Но на этом, пожалуй, вся благодать и закончилась. С самого раннего утра, еще, кажется, до солнышка, по улицам начали шнырять бывшие грабители, воры, попрошайки, а ныне же – городская стража, хранители покоя благословенной Акры… Ну, какие хранители – такой и покой! Настращав и обозлив, сколько возможно, тех торговцев, которые еще остались в городе и сохранили желание приумножать свое состояние торговлей, ребята как-то ловко рассредоточились и почти уже не лезли в глаза, тем более что помалкивали.
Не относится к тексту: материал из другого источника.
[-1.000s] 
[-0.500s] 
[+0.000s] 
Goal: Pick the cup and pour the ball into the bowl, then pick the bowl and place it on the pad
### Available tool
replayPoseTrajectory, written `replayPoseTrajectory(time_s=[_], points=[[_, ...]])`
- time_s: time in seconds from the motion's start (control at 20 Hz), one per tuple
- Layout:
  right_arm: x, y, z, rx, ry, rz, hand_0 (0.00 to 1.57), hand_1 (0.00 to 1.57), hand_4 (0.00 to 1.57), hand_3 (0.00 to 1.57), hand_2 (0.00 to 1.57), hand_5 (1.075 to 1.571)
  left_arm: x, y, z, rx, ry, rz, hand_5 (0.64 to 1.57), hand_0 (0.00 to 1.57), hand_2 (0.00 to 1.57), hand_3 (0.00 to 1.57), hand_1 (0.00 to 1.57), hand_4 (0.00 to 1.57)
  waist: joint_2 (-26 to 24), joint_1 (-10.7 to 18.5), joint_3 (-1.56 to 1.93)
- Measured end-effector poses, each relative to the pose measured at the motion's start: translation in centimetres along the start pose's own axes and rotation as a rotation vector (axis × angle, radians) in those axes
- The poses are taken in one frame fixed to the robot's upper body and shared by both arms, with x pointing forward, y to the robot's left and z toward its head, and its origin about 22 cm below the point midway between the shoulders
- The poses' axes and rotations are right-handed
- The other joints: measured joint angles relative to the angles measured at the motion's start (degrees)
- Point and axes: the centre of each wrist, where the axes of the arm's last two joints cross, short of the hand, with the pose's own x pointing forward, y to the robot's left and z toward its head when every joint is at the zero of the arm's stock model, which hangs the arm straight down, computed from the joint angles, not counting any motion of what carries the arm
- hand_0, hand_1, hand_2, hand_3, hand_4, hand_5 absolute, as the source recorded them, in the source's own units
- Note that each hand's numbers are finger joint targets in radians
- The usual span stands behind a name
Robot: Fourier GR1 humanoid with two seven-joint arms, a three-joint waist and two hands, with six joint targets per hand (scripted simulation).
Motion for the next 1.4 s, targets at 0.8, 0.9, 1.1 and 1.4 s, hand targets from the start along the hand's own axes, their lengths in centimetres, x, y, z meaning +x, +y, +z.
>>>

По давней, неизвестно откуда взявшейся, но именно за давность и чтимой традиции, главным местом праздника считался не храм, а базарная площадь. Там собирались купцы, туда торжественно прибывали носилки правителя, там же и дрались. А начиналось действо еще засветло, у парадной лестницы дворца. Именно там загодя, иногда еще с вечера, собирались горожане, охочие до праздников. С первыми лучами солнца носилки Дания подавались к лестнице. Он сходил по ней вместе с женой, и русоволосая Франгиз своими простыми белыми одеждами, молочной шеей и точеными руками без единого браслета совершенно и с волшебной легкостью затмевала в пух и прах разряженного Дания. Супруги садились в носилки, для такого случая подавали открытые, и рабы несли их сначала в храм, потом по главной улице города к рыночной площади, а горожане шли рядом, позади и впереди, забрасывая носилки цветами, и господин Рифат считал новые седые волоски в бороде, потому что как, скажите на милость, можно в такой толчее обеспечить безопасность правителей? На площади уже заранее был сооружен помост, поставлены стол и маленькая скамья. Как правило, старшина цеха или же сам торговец, если он достаточно богат, «кланялся» Данию каким-нибудь дорогим товаром, а Франгиз – заморской диковинкой, привезенной специально для такого случая. Даний вертел ее в руках, удивлялся на всю площадь, благодарил щедрого дарителя и желал ему в грядущем году больших и честных прибылей, а потом церемонно передавал подарок специальному слуге, сам присаживался за стол и выводил крупно и разборчиво свою подпись на договоре. А тут уже грели воск и резали разноцветные ленты, и стоял еще один человек с золотой ложкой, часто – сам Никий, и под одобрительные крики толпы Даний скреплял новый договор своей печатью, подтверждая право купца торговать в пределах полиса на прежних условиях. Подходил следующий торговец – и все повторялось. Пока Даний и Франгиз исполняли государственные обязанности, купцы «показывались» кто как может: продавали за мелкую монету, а то и вовсе «за костяную иголочку» разноцветные леденцы в форме печати Дания, но побольше, водили меж торговых рядов большую пятнистую дикую кошку, которая шипела и топорщила усы, гадали по книге на удачную или неудачную покупку (всегда выходило удачно) и ломали лепешку с теми, с кем в прошлом году умудрились поссориться.